You see me here dressed richly and in this white wimple and veil and you see nothing to mar the image of a rich woman except this taffeta badge affixed to my breast which brands me as a Jewess, but believe me when I say I seldom think of material things. You know why we are moneylenders for the King and for those of his realm. You know all of this. And you know probably that since the King outlawed our money lending at interest, ways have been found around it, and we still hold in the name of the King a great deal of parchment on many a debt.

Well, my life being devoted to my father and my girls, I didn't consider that Meir might ask for my hand, though I couldn't help but notice what any woman would, and I'm sure even you have noted, that Meir is a fine-looking man of considerable gentleness and keen mind.

When he very respectfully asked for my hand, he put it to my father in the most generous terms--how he hoped, not to deprive him of me and my love, but rather to invite all of us to move with him to the house he'd only just inherited in Norwich. He had many connections there, and relations, and was a friend to the richest of the Jews in Norwich of whom there are many, as I think you know simply from the sight of the many stone houses that stand out so remarkably. You know why we build our houses of stone. I don't have to tell you.

Now my father had almost no sight left to him. He could tell when the sun had risen and he knew when it was night, but as for me and my daughters he knew us by the touch of his gentle hands, and if there was anything that he loved almost as much as he loved us, it was instructing Meir, and guiding Meir's reading. For Meir is not only a student of Torah and Talmud, and of Astrology and Medicine, and all those other subjects which have interested my father in passing, but Meir is a poet, and he has a poet's view of things, and he sees beauty everywhere that he looks.

If Godwin had been born a Jew, he would have been a twin to Meir. But I'm talking nonsensically, for Godwin is the sum of many amazing currents as I've explained. Godwin enters a room as if a collection of people have just taken it by storm. Meir appears quietly and with a silken manner. They are alike and not alike at all.

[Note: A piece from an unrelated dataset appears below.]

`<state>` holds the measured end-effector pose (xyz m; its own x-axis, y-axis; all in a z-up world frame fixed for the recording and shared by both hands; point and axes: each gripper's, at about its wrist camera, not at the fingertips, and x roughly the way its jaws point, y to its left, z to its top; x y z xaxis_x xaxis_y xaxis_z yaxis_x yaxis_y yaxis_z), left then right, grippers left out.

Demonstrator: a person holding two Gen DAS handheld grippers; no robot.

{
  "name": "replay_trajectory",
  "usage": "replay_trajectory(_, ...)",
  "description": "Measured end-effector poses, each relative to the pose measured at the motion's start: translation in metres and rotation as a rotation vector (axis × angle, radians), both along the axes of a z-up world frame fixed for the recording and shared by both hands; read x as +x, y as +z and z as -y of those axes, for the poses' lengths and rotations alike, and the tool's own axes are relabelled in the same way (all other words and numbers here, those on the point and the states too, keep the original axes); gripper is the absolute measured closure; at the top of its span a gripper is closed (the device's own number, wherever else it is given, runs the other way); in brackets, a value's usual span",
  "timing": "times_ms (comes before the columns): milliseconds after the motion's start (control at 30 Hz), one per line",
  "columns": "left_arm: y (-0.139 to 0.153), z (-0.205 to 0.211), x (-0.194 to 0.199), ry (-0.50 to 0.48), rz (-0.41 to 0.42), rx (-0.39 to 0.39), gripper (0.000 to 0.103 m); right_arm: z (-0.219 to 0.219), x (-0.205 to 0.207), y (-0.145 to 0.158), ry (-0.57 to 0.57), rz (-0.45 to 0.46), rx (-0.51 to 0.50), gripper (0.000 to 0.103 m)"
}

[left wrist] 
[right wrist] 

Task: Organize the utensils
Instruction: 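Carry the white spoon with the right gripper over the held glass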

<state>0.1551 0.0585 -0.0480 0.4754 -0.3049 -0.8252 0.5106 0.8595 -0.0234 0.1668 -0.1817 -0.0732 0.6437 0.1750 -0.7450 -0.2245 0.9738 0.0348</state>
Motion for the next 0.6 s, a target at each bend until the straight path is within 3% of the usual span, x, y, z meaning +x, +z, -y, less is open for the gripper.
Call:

My father consented at once that I might marry Meir, and that, yes, he would go to Norwich, where we knew the Jewish community was very prosperous and where there had been peace for some time. After all, the horrid accusations that Jews had killed Little St. William were almost a hundred years old. And yes, people went to the shrine, and looked on us with fear in their fervor, but we had many friends among the Gentiles and old injuries and slights sometimes do lose their sting.